What we wanted to do was distinguish between the change in the roles of client and server and the different processor types. How can we do this? When the Pentium computer was the server, we saw that it handled 195.560 reads per second using 7.950% of the processor, which gave 460.5 microseconds per read. Now that it's the client, we are doing 226.108 reads using 21.180% of the processor, or 936.7 microseconds per read. We have two times the number of processor cycles being used on the client side of the transaction. Clearly it is more expensive for the Pentium to be a client than to be a server. Let's double-check this on the other side of the fence.

Figure 7.12 Server statistics when the server is an i486/33

On the i486 it looks like the situation is reversed. Unlike the Pentium there has been an increase in processor usage as we switched from client to server. But we need to invoke Rule #7 and look at the counter ratios before leaping to a conclusion. As we switch from client to server on the i486, the processor utilization has increased from 37.678% to 45.419%, but the number of reads per second has also increased. The server per read processor time is 2009microseconds. The client per read processor time is 1927. Unlike the Pentium, it is almost the same being a client or a server on the i486. .

What can we say about the relative behavior of the two processors?

The Pentium is 2 times faster at doing the client work because it uses 0.9367 milliseconds per read, versus 1.927 on the 486/33. And the Pentium is over 4 times faster at doing this simple server work than the i486/33 (0.4605 milliseconds versus 2.009 milliseconds for the I486/33). It appears that the Pentium is better at both workloads, but is much better at handling the server workload. Since the Pentium is running at twice the clock rate of the i486, we might expect it to be about twice as fast, all other things being equal. We might conjecture that the larger cache of the Pentium accommodates this simple server test case more easily than it can handle the client workload.
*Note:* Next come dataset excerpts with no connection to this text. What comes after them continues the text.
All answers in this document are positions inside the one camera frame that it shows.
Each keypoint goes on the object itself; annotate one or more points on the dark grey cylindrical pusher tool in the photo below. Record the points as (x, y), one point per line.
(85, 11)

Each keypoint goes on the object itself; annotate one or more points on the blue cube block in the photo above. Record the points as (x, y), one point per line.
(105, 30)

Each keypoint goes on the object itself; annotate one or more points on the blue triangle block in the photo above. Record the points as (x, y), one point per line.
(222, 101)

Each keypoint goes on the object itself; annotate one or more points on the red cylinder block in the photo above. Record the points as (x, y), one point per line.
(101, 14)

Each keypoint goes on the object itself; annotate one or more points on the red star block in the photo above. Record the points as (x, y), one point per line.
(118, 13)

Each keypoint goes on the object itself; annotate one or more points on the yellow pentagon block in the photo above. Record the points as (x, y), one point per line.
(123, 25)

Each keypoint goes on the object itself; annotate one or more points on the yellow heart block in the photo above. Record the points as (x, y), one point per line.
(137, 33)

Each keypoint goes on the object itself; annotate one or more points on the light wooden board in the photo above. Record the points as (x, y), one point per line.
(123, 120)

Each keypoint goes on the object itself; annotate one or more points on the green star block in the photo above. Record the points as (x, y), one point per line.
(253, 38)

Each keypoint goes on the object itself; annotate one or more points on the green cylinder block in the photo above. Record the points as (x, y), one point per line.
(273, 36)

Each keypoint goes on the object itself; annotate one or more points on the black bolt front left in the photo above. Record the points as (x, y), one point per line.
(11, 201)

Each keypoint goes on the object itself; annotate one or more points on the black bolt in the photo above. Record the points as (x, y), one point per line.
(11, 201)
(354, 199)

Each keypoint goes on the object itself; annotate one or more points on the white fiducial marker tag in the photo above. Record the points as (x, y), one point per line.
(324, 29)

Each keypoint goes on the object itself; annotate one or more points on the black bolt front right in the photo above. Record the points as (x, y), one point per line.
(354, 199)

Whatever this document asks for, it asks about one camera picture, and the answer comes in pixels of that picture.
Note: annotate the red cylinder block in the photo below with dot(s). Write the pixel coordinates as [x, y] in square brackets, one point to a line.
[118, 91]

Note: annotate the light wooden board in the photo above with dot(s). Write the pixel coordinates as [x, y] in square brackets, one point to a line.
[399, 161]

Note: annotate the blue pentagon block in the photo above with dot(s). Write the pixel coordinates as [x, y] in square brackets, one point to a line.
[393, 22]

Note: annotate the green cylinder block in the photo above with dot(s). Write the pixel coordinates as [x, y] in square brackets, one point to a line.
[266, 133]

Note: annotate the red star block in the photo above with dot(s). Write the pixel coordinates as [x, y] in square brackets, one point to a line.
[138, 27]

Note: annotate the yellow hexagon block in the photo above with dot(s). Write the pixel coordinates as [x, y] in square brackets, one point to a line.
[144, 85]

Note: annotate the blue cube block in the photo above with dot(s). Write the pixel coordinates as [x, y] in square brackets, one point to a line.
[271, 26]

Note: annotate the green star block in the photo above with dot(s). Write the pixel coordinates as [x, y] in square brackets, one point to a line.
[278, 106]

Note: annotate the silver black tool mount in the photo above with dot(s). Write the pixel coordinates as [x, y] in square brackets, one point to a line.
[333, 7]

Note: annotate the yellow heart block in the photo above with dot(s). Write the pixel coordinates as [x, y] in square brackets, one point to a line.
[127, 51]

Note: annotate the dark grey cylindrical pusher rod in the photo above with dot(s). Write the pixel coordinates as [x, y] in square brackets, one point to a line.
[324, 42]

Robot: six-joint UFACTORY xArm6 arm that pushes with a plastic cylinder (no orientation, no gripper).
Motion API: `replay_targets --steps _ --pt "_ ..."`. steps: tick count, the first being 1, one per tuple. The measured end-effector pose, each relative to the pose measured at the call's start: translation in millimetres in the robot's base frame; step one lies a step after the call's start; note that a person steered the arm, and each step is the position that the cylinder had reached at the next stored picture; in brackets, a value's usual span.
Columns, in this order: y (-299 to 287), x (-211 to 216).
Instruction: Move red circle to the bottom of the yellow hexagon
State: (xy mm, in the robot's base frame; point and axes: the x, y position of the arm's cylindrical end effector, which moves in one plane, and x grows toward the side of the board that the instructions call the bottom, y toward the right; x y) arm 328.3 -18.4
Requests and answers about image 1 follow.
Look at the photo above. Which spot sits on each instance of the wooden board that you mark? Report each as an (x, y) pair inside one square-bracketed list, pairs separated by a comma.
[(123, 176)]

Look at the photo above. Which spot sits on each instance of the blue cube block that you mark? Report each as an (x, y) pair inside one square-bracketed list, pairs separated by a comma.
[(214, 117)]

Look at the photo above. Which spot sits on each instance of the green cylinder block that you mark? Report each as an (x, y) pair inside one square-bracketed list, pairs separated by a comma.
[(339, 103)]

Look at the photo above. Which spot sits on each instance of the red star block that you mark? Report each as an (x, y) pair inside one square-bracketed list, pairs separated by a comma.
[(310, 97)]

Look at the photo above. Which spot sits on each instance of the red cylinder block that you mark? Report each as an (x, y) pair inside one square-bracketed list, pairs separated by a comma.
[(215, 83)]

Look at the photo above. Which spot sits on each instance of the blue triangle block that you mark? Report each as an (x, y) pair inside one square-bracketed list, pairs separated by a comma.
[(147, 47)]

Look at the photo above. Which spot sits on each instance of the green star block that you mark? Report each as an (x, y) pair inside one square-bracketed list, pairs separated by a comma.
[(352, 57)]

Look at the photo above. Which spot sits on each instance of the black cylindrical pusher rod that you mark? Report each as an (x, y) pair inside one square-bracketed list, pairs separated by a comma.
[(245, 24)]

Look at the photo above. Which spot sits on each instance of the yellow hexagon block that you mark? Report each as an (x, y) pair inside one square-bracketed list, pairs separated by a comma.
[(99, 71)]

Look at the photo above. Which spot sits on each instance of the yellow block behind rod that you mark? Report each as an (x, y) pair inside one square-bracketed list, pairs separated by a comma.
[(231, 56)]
This leads to an important lesson that is well illustrated here. Relative processor performance—or relative computer hardware performance in general — is extremely sensitive to the workload applied. Here we are using a simple synthetic workload, so generalizing it to a real application workload would be improper. Once you get your own applications running on these servers, you can compare the processors in the way we have here. At that point other important mitigating factors like disk subsystem performance will enable you to get a realistic picture of relative platform performance. What we've tried to do here is make sure that when you get to that point, you'll know precisely how to proceed.

And finally, where is the bottleneck now? Well, the media time hasn't changed; it is still taking 1.734 milliseconds per read plus adapter time. We have shifted the bottleneck over to the server, or left it on the i486/33, depending on how you want to look at it.